● **What the task asks**
Here, set down only the lines between the line that contains "This sample is" and the final line of the material, both included, exactly as written. Skip the pictures.

[[ Records to use open ]]

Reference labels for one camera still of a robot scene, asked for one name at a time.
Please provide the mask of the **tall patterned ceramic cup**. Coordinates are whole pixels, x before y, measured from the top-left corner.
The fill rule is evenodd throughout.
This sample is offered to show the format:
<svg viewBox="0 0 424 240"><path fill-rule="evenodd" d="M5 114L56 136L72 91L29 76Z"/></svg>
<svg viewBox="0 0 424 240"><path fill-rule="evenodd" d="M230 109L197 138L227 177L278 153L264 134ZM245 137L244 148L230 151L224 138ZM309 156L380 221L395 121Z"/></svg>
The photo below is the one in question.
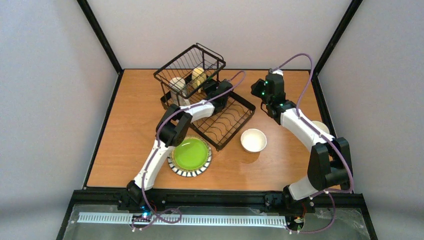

[[ Records to use closed ]]

● **Exercise solution**
This sample is offered to show the format:
<svg viewBox="0 0 424 240"><path fill-rule="evenodd" d="M5 114L56 136L72 91L29 76Z"/></svg>
<svg viewBox="0 0 424 240"><path fill-rule="evenodd" d="M230 109L197 138L227 177L278 153L264 134ZM245 137L244 148L230 151L224 138ZM309 156L380 221L395 121Z"/></svg>
The photo below is the one in question.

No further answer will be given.